Komplexe Hintergründe

Nur die wenigsten der Morde werden strafrechtlich verurteilt, und das nicht zuletzt, weil korrupte Politiker*innen, Sicherheitskräfte und Ju­ris­t*in­nen es zu verhindern wissen. Um die jüngsten Fälle in Tijuana aufzuklären, hat die Gouverneurin des Bundesstaats Baja California, Marina del Pilar, die Einsetzung eines Sonderstaatsanwalts angekündigt. Beide Opfer von Tijuana befanden sich in einem staatlichen Schutzprogramm. Doch auch der damit verbundene Personenschutz konnte sie nicht retten. Maldonado wurde getötet, als die Beamten gerade abgezogen waren.

Der Mord an der Journalistin wirft besondere Fragen auf. Maldonado hatte auf der Pressekonferenz des Präsidenten 2019 auch erklärt, dass sie sich in einem Arbeitskampf mit dem Medienunternehmer Jaime Bonilla befand und sich von ihm bedroht fühlte. Bonilla, ein politischer Verbündeter López Obradors, wurde damals gerade Gouverneur.

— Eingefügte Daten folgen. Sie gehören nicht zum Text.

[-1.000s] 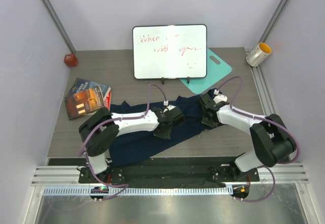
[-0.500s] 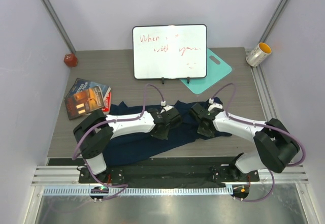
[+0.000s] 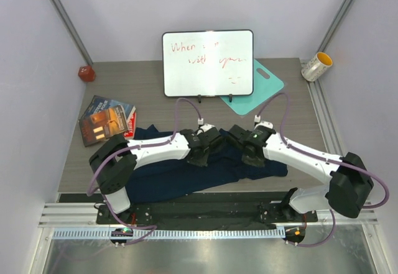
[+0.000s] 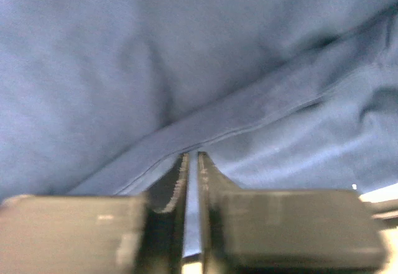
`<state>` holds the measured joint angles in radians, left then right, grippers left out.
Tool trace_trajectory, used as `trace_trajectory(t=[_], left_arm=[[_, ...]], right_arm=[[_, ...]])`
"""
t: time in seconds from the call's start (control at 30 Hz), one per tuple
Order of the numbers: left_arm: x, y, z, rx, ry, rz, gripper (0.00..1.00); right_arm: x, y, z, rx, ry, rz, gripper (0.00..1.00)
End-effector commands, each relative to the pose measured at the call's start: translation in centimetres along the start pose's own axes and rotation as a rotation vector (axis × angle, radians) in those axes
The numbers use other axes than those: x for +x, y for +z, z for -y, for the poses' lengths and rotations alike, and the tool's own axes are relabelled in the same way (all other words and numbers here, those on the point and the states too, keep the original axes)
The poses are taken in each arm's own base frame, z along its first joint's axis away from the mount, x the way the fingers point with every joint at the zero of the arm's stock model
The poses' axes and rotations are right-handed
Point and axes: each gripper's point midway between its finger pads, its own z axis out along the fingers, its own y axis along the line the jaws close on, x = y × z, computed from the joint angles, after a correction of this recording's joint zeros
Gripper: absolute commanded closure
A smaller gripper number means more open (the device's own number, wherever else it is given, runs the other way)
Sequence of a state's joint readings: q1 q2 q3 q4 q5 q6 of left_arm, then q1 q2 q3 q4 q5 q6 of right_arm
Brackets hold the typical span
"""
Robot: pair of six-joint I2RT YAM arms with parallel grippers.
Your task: Fold and stack the t-shirts
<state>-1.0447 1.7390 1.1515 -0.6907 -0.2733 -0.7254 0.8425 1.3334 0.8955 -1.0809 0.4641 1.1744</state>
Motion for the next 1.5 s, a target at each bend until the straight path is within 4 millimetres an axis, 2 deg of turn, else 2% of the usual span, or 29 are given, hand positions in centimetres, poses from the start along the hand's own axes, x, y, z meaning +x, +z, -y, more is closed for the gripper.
trace_trajectory(t=[0.0,0.03,0.07,0.13,0.17,0.2,0.23,0.33,0.37,0.4,0.43,0.47,0.57,0.9,1.03,1.2,1.33,1.47], left_arm=[[-2.4,-1.9,-1.0,-0.028,-0.061,0.083,0.84],[-2.7,-2.2,-1.3,-0.033,-0.085,0.095,0.82],[-2.9,-2.9,-1.7,-0.031,-0.107,0.108,0.81],[-3.1,-3.3,-2.9,-0.056,-0.161,0.124,0.79],[-3.4,-4.2,-3.4,-0.054,-0.187,0.145,0.75],[-3.1,-4.3,-4.1,-0.069,-0.200,0.149,0.75],[-3.3,-4.6,-5.0,-0.082,-0.229,0.164,0.74],[-2.9,-6.2,-7.4,-0.127,-0.294,0.196,0.70],[-2.8,-7.0,-8.0,-0.122,-0.309,0.214,0.70],[-2.6,-7.2,-8.6,-0.130,-0.321,0.218,0.70],[-2.4,-7.4,-9.2,-0.144,-0.328,0.224,0.70],[-1.9,-7.5,-9.7,-0.149,-0.340,0.225,0.70],[-1.6,-8.2,-10.7,-0.138,-0.381,0.256,0.69],[-0.6,-7.5,-11.4,-0.163,-0.388,0.230,0.68],[-0.3,-7.3,-11.6,-0.166,-0.390,0.227,0.68],[-0.2,-7.2,-11.6,-0.172,-0.385,0.221,0.68],[0.2,-7.0,-11.8,-0.182,-0.379,0.209,0.68],[0.2,-7.0,-11.8,-0.179,-0.379,0.212,0.68]], right_arm=[[-6.3,-4.3,-0.7,-0.029,-0.023,0.213,0.68],[-7.1,-4.8,-1.0,-0.036,-0.034,0.240,0.64],[-8.8,-5.8,-1.6,-0.048,-0.034,0.292,0.55],[-10.4,-6.3,-2.7,-0.055,-0.112,0.338,0.53],[-11.1,-6.8,-3.3,-0.067,-0.129,0.356,0.44],[-11.6,-6.6,-3.5,-0.062,-0.141,0.368,0.40],[-12.1,-6.4,-4.2,-0.077,-0.164,0.377,0.40],[-12.3,-5.4,-4.7,-0.135,-0.131,0.325,0.39],[-11.2,-4.3,-4.5,-0.151,-0.132,0.270,0.39],[-11.2,-3.8,-4.7,-0.175,-0.111,0.257,0.39],[-11.4,-3.2,-4.0,-0.182,-0.079,0.241,0.39],[-10.5,-2.1,-3.3,-0.169,-0.092,0.217,0.39],[-10.0,-0.6,-2.4,-0.146,-0.081,0.201,0.38],[-8.1,2.2,-5.0,-0.203,-0.094,0.115,0.36],[-7.6,3.5,-5.0,-0.163,-0.114,0.099,0.36],[-9.4,4.7,-3.8,-0.073,-0.088,0.146,0.35],[-9.9,5.1,-3.8,-0.081,-0.062,0.124,0.35],[-11.0,5.3,-2.8,-0.052,-0.027,0.137,0.35]])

Die Journalistin gewann jüngst ihren Arbeitsprozess und beschuldigte den Politiker der Korruption und Hinterziehung von Staatsgeldern. „Es wird ihm nicht passen, dass eine Journalistin seine Konten überprüft und recherchiert“, sagte sie in einem Video. Drei Tage später war sie tot. Der Kolumnist Julio Hernández López schrieb daraufhin in der Tageszeitung La Jornada, es sei zwingend, Bonilla in die Liste der zu ermittelnden Personen aufzunehmen. Der Fall wirft ein Licht auf die Komplexität des Themas.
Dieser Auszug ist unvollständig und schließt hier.